> _What to produce_:
Exact reproduction required: print each line of the material below.

== Segment start ==

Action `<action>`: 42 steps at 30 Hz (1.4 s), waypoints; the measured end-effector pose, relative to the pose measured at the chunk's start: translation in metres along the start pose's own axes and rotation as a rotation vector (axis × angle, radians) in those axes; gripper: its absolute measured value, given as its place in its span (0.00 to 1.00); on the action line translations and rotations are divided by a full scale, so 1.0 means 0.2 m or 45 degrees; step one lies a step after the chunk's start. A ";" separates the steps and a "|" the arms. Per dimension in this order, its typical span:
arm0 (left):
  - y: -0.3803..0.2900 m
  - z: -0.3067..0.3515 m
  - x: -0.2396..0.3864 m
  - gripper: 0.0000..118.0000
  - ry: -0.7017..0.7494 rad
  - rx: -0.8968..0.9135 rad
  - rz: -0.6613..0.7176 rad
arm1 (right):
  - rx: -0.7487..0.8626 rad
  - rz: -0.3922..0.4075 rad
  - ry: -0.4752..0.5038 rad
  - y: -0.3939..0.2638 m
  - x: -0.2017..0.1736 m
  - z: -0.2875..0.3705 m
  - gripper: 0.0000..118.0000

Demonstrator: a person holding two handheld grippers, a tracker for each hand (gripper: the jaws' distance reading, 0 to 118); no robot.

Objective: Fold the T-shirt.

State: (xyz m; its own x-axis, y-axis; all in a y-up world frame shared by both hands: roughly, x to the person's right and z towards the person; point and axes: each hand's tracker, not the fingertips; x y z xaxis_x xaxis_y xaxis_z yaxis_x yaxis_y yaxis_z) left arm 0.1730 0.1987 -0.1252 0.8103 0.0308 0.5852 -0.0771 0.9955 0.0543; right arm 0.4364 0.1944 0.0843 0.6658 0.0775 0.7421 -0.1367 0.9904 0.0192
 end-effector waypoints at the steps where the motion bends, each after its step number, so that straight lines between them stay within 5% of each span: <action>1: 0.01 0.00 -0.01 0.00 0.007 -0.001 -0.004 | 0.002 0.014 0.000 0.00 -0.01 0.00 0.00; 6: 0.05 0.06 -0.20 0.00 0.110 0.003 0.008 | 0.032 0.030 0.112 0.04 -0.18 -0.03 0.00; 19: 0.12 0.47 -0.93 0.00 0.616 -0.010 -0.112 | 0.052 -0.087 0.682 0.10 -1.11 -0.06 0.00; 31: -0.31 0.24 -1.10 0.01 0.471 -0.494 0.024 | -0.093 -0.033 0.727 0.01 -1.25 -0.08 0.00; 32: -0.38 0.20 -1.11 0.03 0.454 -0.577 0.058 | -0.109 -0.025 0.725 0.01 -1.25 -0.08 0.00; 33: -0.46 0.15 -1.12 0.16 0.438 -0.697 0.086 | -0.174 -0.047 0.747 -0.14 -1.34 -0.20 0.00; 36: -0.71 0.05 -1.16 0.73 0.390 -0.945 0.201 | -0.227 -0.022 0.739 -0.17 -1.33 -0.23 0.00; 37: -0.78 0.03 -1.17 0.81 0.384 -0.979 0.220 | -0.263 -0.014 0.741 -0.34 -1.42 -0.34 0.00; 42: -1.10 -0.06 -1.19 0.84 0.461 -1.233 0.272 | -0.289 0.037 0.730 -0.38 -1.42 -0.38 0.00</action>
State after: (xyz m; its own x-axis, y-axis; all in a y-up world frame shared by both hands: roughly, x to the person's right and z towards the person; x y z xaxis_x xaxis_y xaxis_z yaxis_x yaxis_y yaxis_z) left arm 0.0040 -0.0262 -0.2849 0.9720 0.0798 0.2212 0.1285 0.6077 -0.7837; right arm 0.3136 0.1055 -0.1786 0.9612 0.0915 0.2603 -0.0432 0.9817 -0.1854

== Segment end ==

> _Task output_:
Action `<action>`: 42 steps at 30 Hz (1.4 s), waypoints; the measured end-effector pose, relative to the pose measured at the chunk's start: translation in metres along the start pose's own axes and rotation as a rotation vector (axis × angle, radians) in those axes; gripper: its absolute measured value, given as its place in its span (0.00 to 1.00); on the action line translations and rotations are divided by a full scale, so 1.0 means 0.2 m or 45 degrees; step one lies a step after the chunk's start. A ";" separates the steps and a "|" the arms. Per dimension in this order, its typical span:
arm0 (left):
  - y: -0.3803..0.2900 m
  - z: -0.3067..0.3515 m
  - x: -0.2396..0.3864 m
  - gripper: 0.0000..118.0000
  - ry: -0.7017..0.7494 rad
  - rx: -0.8968..0.9135 rad
  - rz: -0.6613..0.7176 rad
arm1 (right):
  - rx: -0.7487..0.8626 rad
  - rz: -0.3922..0.4075 rad
  - ry: -0.4752..0.5038 rad
  - y: -0.3939..0.2638 m
  - x: -0.2017..0.1736 m
  - z: -0.2875..0.3705 m
  - gripper: 0.0000..118.0000

Demonstrator: a person holding two handheld grippers, a tracker for each hand (gripper: the jaws' distance reading, 0 to 118); no robot.

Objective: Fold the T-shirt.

State: (xyz m; its own x-axis, y-axis; all in a y-up world frame shared by both hands: roughly, x to the person's right and z towards the person; point and axes: each hand's tracker, not the fingertips; x y z xaxis_x xaxis_y xaxis_z yaxis_x yaxis_y yaxis_z) left arm 0.1730 0.1987 -0.1252 0.8103 0.0308 0.5852 -0.0771 0.9955 0.0543; right arm 0.4364 0.1944 0.0843 0.6658 0.0775 0.7421 -0.1367 0.9904 0.0192
 end-effector waypoints at the steps where the motion bends, each after its step number, so that straight lines between them stay within 5% of each span: <action>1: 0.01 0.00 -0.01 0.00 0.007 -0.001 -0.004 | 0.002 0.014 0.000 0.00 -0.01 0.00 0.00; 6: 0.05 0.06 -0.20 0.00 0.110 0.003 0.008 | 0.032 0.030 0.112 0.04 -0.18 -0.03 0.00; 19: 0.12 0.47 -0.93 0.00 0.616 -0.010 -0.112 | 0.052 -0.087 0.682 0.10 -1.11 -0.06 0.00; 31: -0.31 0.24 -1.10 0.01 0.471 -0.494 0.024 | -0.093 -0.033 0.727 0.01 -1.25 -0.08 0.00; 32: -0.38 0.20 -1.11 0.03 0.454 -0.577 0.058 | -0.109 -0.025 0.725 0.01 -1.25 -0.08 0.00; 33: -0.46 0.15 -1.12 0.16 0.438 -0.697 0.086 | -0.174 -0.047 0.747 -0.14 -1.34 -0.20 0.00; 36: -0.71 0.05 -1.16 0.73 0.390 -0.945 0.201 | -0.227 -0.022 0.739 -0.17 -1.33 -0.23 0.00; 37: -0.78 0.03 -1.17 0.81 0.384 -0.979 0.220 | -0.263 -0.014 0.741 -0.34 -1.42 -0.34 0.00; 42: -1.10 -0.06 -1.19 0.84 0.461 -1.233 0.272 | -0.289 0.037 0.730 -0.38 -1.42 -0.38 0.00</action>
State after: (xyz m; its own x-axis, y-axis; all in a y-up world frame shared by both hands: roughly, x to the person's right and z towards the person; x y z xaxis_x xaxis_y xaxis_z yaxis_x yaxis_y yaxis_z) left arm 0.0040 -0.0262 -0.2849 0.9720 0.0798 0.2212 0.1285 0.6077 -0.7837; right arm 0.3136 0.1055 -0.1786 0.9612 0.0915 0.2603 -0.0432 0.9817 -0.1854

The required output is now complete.